▸ **PROBLEM DESCRIPTION**: Copy out each line of the data that holds the string "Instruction".

Entries taken from a collection
━━━━━━━━━━━━━━━━━━━━

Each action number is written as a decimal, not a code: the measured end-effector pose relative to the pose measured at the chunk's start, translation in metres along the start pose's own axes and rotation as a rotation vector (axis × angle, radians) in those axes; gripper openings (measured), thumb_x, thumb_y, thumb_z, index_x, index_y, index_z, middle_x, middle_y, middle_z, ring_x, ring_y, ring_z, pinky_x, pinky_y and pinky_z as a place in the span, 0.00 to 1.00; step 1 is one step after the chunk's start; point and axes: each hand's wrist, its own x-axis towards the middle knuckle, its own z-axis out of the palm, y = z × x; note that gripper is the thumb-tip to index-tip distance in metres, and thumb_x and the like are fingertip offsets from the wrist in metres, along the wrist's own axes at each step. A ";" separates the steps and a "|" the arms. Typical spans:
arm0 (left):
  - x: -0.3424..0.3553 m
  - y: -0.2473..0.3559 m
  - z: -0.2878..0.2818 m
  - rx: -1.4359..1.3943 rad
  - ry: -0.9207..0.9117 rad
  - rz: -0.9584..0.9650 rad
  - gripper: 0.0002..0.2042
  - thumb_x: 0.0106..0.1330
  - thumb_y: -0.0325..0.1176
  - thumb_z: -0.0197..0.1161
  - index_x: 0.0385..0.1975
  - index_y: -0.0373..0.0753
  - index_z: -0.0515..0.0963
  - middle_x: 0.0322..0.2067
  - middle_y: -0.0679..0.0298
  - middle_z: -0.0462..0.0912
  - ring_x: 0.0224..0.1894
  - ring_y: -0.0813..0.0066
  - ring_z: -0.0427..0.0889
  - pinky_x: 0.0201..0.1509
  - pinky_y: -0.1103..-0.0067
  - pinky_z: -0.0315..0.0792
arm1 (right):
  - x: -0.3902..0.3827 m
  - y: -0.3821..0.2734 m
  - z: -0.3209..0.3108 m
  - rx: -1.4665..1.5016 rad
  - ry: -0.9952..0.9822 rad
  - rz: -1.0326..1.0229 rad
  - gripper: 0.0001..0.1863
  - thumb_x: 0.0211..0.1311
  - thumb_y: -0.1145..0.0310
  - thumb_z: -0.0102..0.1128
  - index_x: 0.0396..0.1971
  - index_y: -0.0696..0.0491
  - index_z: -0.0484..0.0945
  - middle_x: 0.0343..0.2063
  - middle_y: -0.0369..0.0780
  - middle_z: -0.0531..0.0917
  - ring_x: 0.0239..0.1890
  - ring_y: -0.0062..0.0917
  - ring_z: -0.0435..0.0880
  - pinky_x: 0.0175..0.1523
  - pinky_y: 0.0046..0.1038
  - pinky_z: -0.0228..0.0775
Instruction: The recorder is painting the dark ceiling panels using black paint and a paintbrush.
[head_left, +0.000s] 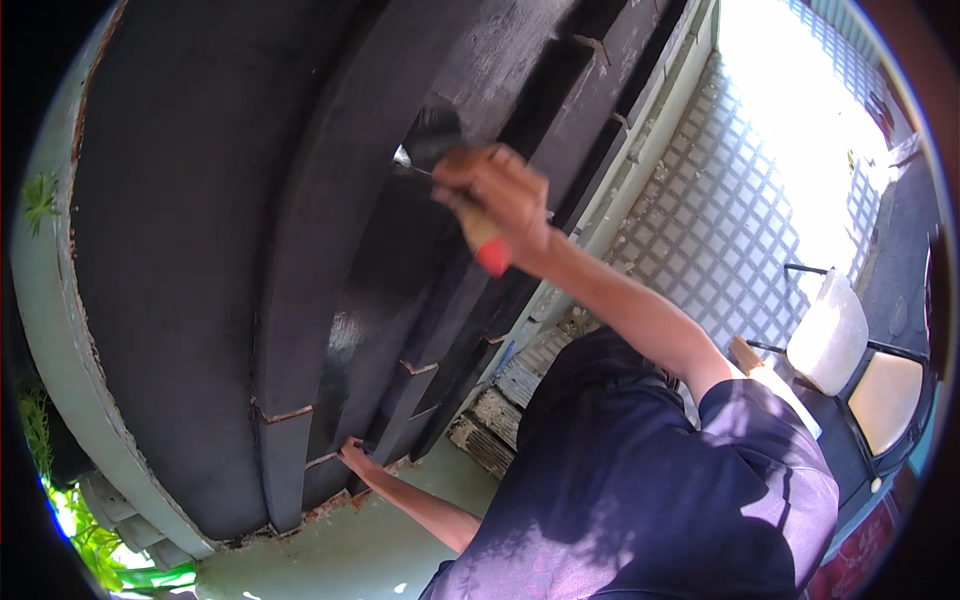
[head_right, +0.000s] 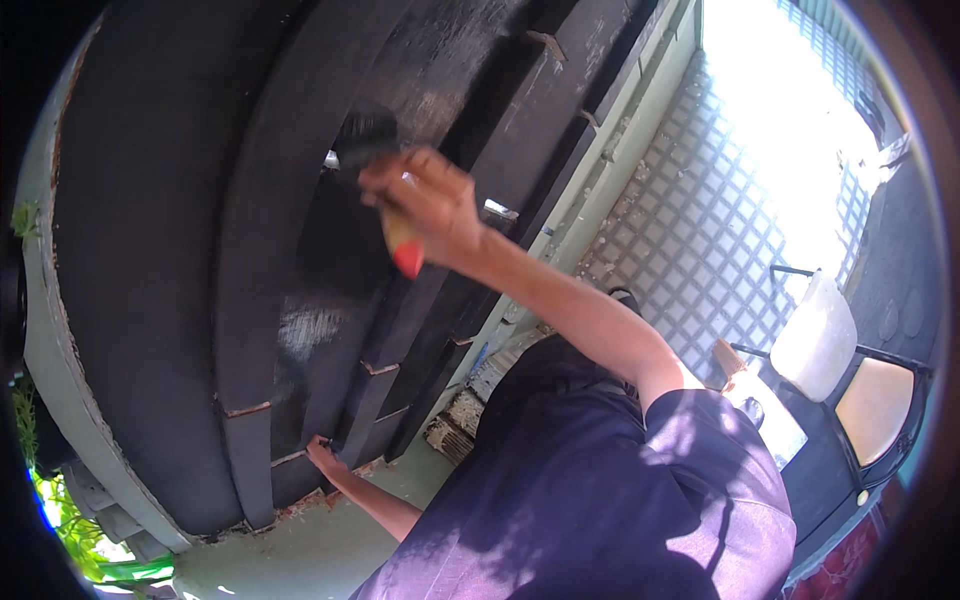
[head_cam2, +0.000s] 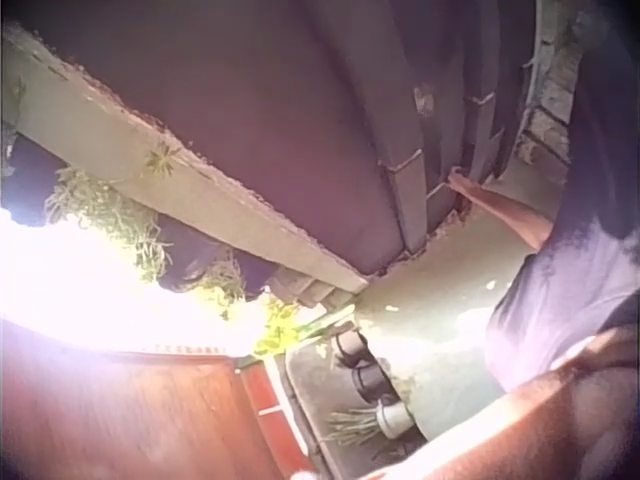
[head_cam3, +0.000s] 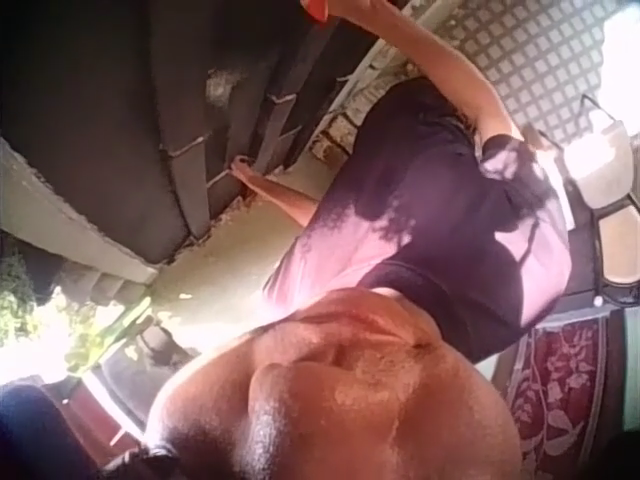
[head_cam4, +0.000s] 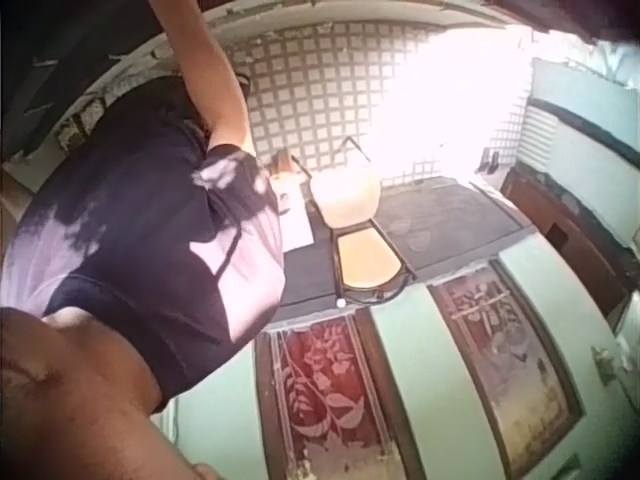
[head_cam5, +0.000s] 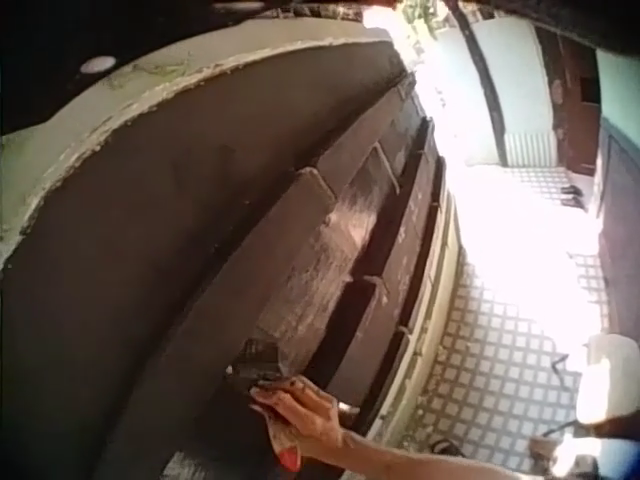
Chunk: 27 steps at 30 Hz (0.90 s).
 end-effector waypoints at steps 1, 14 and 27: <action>-0.001 0.000 -0.001 -0.005 0.005 -0.006 0.10 0.46 0.34 0.60 0.20 0.47 0.63 0.21 0.73 0.60 0.23 0.81 0.56 0.27 0.76 0.48 | -0.010 -0.007 0.005 0.016 -0.111 -0.055 0.14 0.46 0.80 0.72 0.36 0.54 0.82 0.37 0.38 0.84 0.39 0.31 0.84 0.43 0.27 0.78; -0.038 0.017 -0.002 -0.036 -0.094 0.129 0.29 0.47 0.28 0.60 0.53 0.27 0.66 0.43 0.59 0.74 0.43 0.67 0.68 0.51 0.73 0.65 | -0.089 -0.057 -0.047 0.339 0.297 1.341 0.18 0.60 0.60 0.71 0.46 0.54 0.81 0.38 0.31 0.81 0.34 0.13 0.76 0.36 0.19 0.70; -0.065 0.038 -0.014 -0.035 -0.214 0.146 0.23 0.50 0.28 0.59 0.48 0.32 0.66 0.40 0.62 0.69 0.43 0.67 0.66 0.52 0.81 0.61 | -0.143 -0.124 0.005 0.807 0.128 1.618 0.21 0.61 0.70 0.65 0.56 0.54 0.78 0.40 0.34 0.82 0.42 0.18 0.79 0.54 0.16 0.74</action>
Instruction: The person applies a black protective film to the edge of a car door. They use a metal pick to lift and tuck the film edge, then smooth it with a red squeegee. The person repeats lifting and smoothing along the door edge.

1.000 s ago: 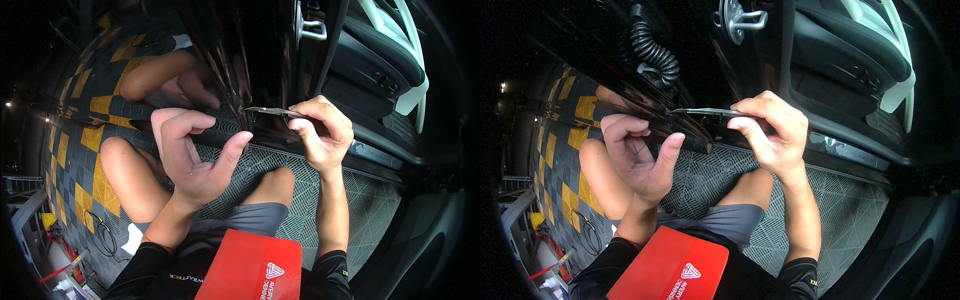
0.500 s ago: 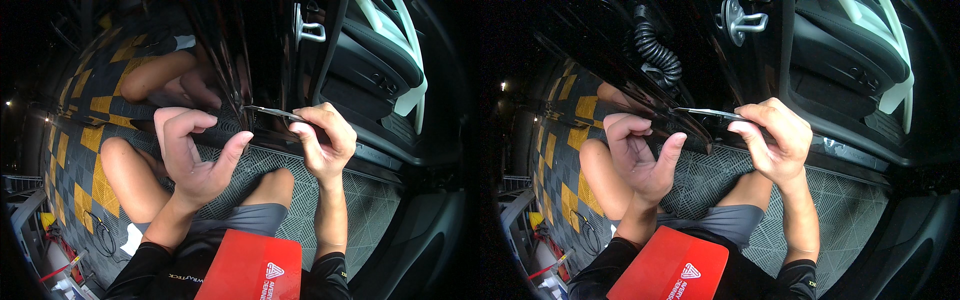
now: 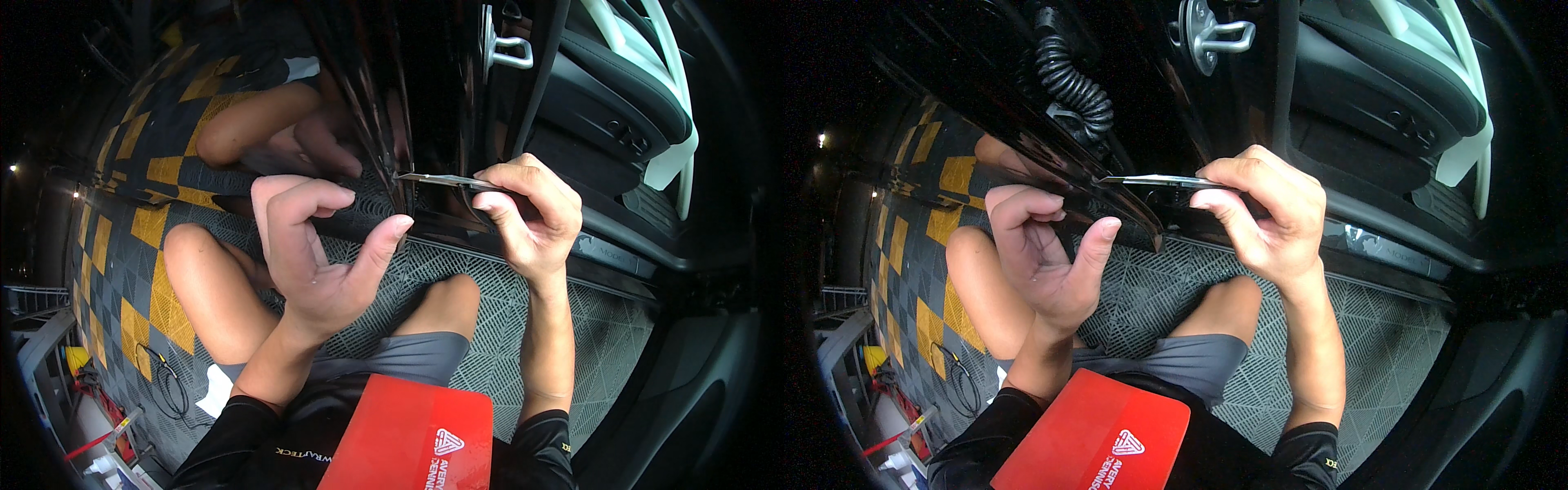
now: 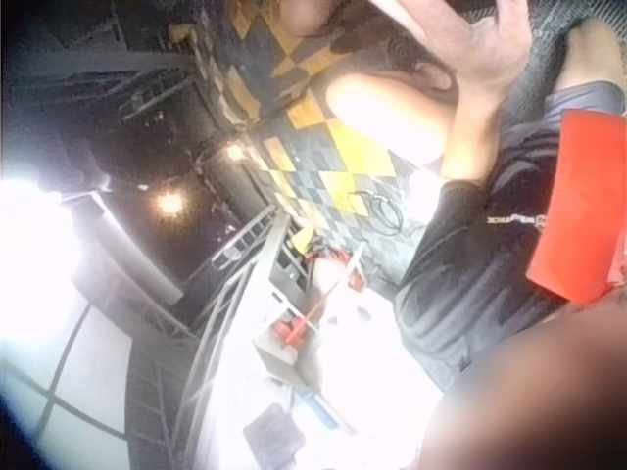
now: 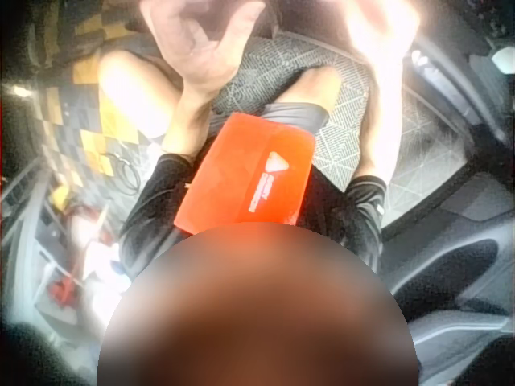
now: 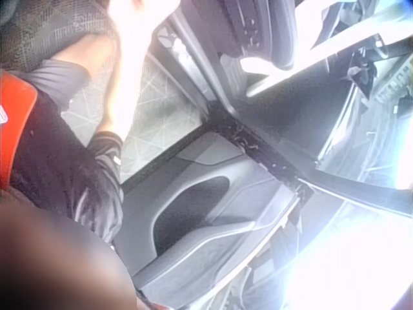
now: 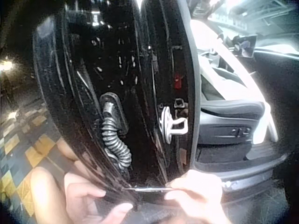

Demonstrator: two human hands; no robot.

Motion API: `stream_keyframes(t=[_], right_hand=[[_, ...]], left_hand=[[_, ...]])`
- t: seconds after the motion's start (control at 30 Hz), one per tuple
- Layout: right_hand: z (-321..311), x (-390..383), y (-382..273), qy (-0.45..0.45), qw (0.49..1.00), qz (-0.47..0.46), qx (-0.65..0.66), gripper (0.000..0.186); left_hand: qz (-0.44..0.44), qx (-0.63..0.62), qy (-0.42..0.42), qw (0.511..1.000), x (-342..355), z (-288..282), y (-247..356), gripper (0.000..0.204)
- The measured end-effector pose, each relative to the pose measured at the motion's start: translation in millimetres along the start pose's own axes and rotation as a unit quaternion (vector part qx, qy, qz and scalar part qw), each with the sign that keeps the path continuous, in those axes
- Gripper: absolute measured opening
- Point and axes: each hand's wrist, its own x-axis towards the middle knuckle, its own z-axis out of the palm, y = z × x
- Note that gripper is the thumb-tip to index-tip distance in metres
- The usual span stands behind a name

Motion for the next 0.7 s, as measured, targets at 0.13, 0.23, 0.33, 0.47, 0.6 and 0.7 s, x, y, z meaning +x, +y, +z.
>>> stream_keyframes(t=[0.13,0.23,0.33,0.47,0.6,0.7], right_hand=[[-2.3,2.0,0.8,-0.017,1.000,0.010,0.001,0.016],[-3.2,6.6,5.4,-0.036,0.999,0.015,0.019,0.016],[-3.9,10.4,9.2,-0.054,0.998,0.026,0.035,0.016],[-4.8,11.9,11.1,-0.067,0.996,0.039,0.039,0.019],[-4.9,14.7,16.8,-0.079,0.994,0.036,0.061,0.018],[-4.3,17.2,22.6,-0.088,0.992,0.028,0.082,0.016]], left_hand=[[0.000,-0.001,0.000,1.000,-0.2,0.0,-0.3,0.052],[-0.001,-0.002,-0.002,1.000,-0.2,-0.1,-0.4,0.052],[-0.002,0.002,-0.004,1.000,-0.2,-0.8,-0.1,0.053],[-0.003,0.000,-0.006,1.000,-0.4,-1.3,-0.3,0.053],[-0.001,0.003,-0.008,1.000,-0.6,-1.5,-0.2,0.054],[0.000,0.002,-0.010,1.000,-0.3,-1.7,-0.5,0.054]])
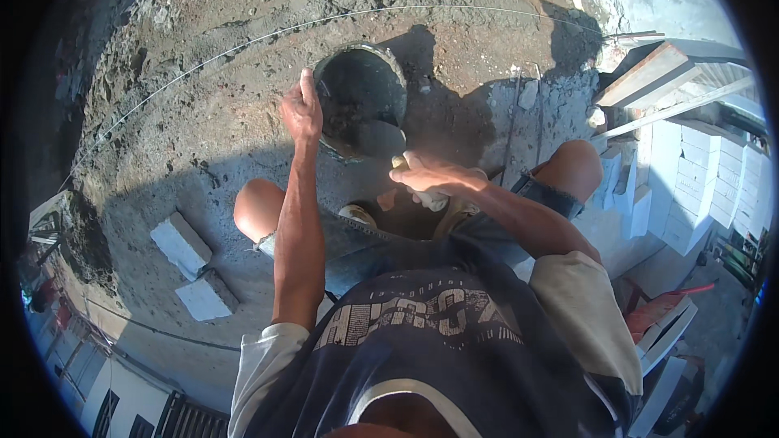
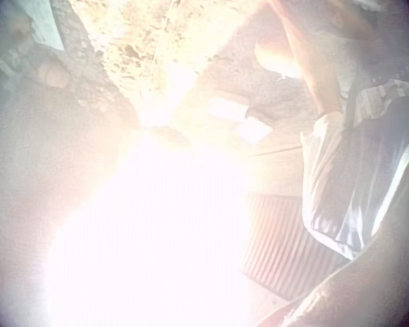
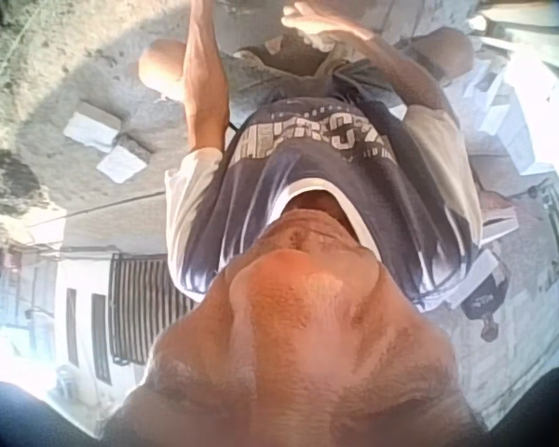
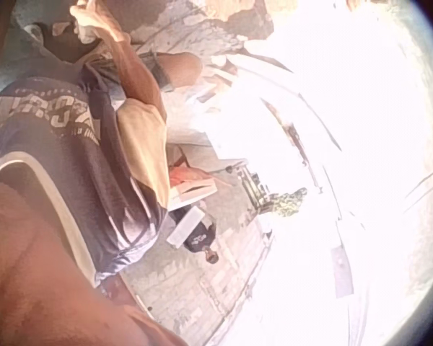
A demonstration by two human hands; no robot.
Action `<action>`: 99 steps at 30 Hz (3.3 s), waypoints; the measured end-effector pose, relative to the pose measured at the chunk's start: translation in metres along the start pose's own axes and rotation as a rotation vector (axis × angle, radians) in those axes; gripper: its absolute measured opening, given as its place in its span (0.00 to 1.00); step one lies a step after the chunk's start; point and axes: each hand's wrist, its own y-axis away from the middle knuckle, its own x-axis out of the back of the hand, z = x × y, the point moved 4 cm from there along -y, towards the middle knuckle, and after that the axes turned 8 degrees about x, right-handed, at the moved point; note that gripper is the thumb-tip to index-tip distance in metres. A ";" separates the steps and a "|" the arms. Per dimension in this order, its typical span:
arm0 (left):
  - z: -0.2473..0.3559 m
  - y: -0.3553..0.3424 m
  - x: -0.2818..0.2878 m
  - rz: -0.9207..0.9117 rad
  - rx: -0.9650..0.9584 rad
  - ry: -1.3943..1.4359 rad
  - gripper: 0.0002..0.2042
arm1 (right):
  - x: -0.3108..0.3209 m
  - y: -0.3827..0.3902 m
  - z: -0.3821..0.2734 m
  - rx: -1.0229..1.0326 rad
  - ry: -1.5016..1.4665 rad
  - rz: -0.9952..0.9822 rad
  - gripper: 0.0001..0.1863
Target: The recorder mixes mortar in a pile using a shovel and bucket, then saws a lightweight concrete block to a specific size.
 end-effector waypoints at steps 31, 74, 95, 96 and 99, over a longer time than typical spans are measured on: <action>-0.008 0.027 0.006 0.014 -0.144 0.090 0.23 | -0.007 -0.117 0.066 0.411 0.102 -0.139 0.34; -0.042 -0.024 0.027 0.193 0.062 0.151 0.28 | 0.297 -0.009 0.099 1.263 -1.673 0.531 0.17; 0.004 -0.001 0.003 -0.191 -0.109 0.005 0.24 | -0.008 -0.057 0.051 0.459 0.946 0.546 0.20; 0.010 -0.006 0.007 -0.187 -0.081 0.005 0.25 | 0.005 -0.050 0.031 0.468 0.949 0.555 0.20; 0.029 -0.005 0.000 -0.232 -0.038 0.005 0.25 | 0.048 -0.031 -0.019 0.482 0.937 0.790 0.20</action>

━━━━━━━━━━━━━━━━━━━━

▸ **ANSWER TO THIS EXERCISE**:
Instruction: The recorder is painting the dark ceiling panels using black paint and a paintbrush.
Instruction: The person applies a black protective film to the edge of a car door. They use a metal pick to lift and tuck the film edge, then smooth it with a red squeegee. The person repeats lifting and smoothing along the door edge.

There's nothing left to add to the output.